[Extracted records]
::::
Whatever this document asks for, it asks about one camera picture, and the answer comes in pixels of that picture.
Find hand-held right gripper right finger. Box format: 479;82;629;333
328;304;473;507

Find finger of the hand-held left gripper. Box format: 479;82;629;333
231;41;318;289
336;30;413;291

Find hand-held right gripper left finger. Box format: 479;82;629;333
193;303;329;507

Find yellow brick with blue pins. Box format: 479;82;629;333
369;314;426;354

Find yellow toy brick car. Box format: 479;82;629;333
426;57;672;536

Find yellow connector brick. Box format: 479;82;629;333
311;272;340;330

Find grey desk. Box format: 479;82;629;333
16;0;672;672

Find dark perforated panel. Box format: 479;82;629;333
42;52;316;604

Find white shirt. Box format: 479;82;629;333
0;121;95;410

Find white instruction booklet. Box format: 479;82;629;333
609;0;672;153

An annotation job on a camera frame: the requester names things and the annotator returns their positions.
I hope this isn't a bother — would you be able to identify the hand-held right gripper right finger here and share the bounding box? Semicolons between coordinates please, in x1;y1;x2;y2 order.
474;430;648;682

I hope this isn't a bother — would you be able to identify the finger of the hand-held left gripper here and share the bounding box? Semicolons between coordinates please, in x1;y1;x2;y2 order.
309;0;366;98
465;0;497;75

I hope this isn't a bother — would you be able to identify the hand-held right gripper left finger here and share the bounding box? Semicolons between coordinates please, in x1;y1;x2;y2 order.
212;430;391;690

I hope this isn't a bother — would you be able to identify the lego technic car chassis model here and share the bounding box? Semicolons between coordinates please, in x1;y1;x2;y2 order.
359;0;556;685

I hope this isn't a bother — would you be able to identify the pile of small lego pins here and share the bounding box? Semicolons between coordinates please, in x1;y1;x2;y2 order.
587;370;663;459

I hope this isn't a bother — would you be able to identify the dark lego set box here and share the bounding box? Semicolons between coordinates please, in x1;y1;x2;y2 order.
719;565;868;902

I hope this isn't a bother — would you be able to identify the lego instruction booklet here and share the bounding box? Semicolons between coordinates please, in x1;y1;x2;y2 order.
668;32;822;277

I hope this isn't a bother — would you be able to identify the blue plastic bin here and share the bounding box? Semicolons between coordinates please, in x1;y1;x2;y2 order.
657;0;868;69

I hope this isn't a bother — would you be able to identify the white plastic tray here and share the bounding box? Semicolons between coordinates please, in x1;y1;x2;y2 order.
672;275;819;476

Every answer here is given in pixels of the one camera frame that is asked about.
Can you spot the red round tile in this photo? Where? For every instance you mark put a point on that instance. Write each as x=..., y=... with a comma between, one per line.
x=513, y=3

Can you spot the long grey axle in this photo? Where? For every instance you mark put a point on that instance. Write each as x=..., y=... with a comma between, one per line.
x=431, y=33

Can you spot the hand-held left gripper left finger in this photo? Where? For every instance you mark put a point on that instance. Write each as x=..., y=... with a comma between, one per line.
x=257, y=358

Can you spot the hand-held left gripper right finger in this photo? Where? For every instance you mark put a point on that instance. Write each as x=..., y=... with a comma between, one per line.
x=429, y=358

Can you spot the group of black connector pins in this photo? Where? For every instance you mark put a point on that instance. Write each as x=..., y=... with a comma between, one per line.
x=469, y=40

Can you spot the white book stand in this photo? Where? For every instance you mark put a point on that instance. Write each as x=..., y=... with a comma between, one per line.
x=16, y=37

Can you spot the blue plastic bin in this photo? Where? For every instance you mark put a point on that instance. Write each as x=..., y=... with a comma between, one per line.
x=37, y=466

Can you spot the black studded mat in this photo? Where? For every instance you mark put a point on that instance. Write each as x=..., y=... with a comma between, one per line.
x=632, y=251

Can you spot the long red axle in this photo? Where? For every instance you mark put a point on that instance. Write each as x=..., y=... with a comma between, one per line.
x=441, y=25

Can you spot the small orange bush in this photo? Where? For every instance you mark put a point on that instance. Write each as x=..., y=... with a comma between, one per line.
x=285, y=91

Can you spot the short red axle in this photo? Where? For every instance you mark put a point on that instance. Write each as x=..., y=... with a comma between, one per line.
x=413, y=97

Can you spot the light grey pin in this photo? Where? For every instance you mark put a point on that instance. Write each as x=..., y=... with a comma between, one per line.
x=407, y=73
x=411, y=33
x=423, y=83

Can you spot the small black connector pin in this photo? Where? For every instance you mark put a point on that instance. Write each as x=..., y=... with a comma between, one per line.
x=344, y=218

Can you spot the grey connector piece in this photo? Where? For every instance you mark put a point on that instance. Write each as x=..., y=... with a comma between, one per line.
::::
▸ HOW TO COMPLETE THIS TASK
Reproduce the entries above exactly, every line included.

▸ RESULT OF THE EXERCISE
Whatever this document asks for, it asks about one camera picture, and the answer comes in pixels of that picture.
Find hand-held right gripper right finger. Box format: 479;82;629;333
328;304;473;507

Find finger of the hand-held left gripper. Box format: 479;82;629;333
231;41;318;289
336;30;413;291

Find hand-held right gripper left finger. Box format: 479;82;629;333
193;303;329;507

Find yellow brick with blue pins. Box format: 479;82;629;333
369;314;426;354

Find yellow toy brick car. Box format: 479;82;629;333
426;57;672;536

Find yellow connector brick. Box format: 479;82;629;333
311;272;340;330

Find grey desk. Box format: 479;82;629;333
16;0;672;672

Find dark perforated panel. Box format: 479;82;629;333
42;52;316;604

Find white shirt. Box format: 479;82;629;333
0;121;95;410

Find white instruction booklet. Box format: 479;82;629;333
609;0;672;153

An annotation job on a camera frame: the requester names things and the annotator returns their positions.
I hope this isn't a bother — would you be able to identify the hand-held right gripper right finger here and share the bounding box? Semicolons between coordinates please, in x1;y1;x2;y2 order.
474;430;648;682

I hope this isn't a bother — would you be able to identify the finger of the hand-held left gripper here and share the bounding box? Semicolons between coordinates please, in x1;y1;x2;y2 order.
309;0;366;98
465;0;497;75

I hope this isn't a bother — would you be able to identify the hand-held right gripper left finger here and share the bounding box? Semicolons between coordinates please, in x1;y1;x2;y2 order.
212;430;391;690

I hope this isn't a bother — would you be able to identify the lego technic car chassis model here and share the bounding box? Semicolons between coordinates please, in x1;y1;x2;y2 order.
359;0;556;685

I hope this isn't a bother — would you be able to identify the pile of small lego pins here and share the bounding box? Semicolons between coordinates please, in x1;y1;x2;y2 order.
587;370;663;459

I hope this isn't a bother — would you be able to identify the dark lego set box here and share the bounding box? Semicolons between coordinates please, in x1;y1;x2;y2 order.
719;565;868;902

I hope this isn't a bother — would you be able to identify the lego instruction booklet here and share the bounding box? Semicolons between coordinates please, in x1;y1;x2;y2 order.
668;32;822;277

I hope this isn't a bother — would you be able to identify the blue plastic bin here and share the bounding box? Semicolons between coordinates please, in x1;y1;x2;y2 order.
657;0;868;69

I hope this isn't a bother — would you be able to identify the white plastic tray here and share the bounding box? Semicolons between coordinates please, in x1;y1;x2;y2 order.
672;275;819;476

Every answer here is given in pixels of the one camera frame that is asked about.
Can you spot the red round tile in this photo? Where? For every instance you mark put a point on that instance. Write each as x=..., y=... with a comma between, one per line.
x=513, y=3

Can you spot the long grey axle in this photo? Where? For every instance you mark put a point on that instance. Write each as x=..., y=... with a comma between, one per line.
x=431, y=33

Can you spot the hand-held left gripper left finger in this photo? Where? For every instance you mark put a point on that instance. Write each as x=..., y=... with a comma between, one per line.
x=257, y=358

Can you spot the hand-held left gripper right finger in this photo? Where? For every instance you mark put a point on that instance. Write each as x=..., y=... with a comma between, one per line.
x=429, y=358

Can you spot the group of black connector pins in this photo? Where? For every instance you mark put a point on that instance. Write each as x=..., y=... with a comma between, one per line.
x=469, y=40

Can you spot the white book stand in this photo? Where? For every instance you mark put a point on that instance. Write each as x=..., y=... with a comma between, one per line.
x=16, y=37

Can you spot the blue plastic bin in this photo? Where? For every instance you mark put a point on that instance. Write each as x=..., y=... with a comma between, one per line.
x=37, y=466

Can you spot the black studded mat in this photo? Where? For every instance you mark put a point on that instance. Write each as x=..., y=... with a comma between, one per line.
x=632, y=251

Can you spot the long red axle in this photo? Where? For every instance you mark put a point on that instance. Write each as x=..., y=... with a comma between, one per line.
x=441, y=25

Can you spot the small orange bush in this photo? Where? For every instance you mark put a point on that instance. Write each as x=..., y=... with a comma between, one per line.
x=285, y=91

Can you spot the short red axle in this photo? Where? For every instance you mark put a point on that instance. Write each as x=..., y=... with a comma between, one per line.
x=413, y=97

Can you spot the light grey pin in this photo? Where? For every instance you mark put a point on that instance. Write each as x=..., y=... with a comma between, one per line.
x=407, y=73
x=411, y=33
x=423, y=83

Can you spot the small black connector pin in this photo? Where? For every instance you mark put a point on that instance. Write each as x=..., y=... with a comma between, one per line.
x=344, y=218

Can you spot the grey connector piece in this photo? Where? For every instance you mark put a point on that instance. Write each as x=..., y=... with a comma between, one per line.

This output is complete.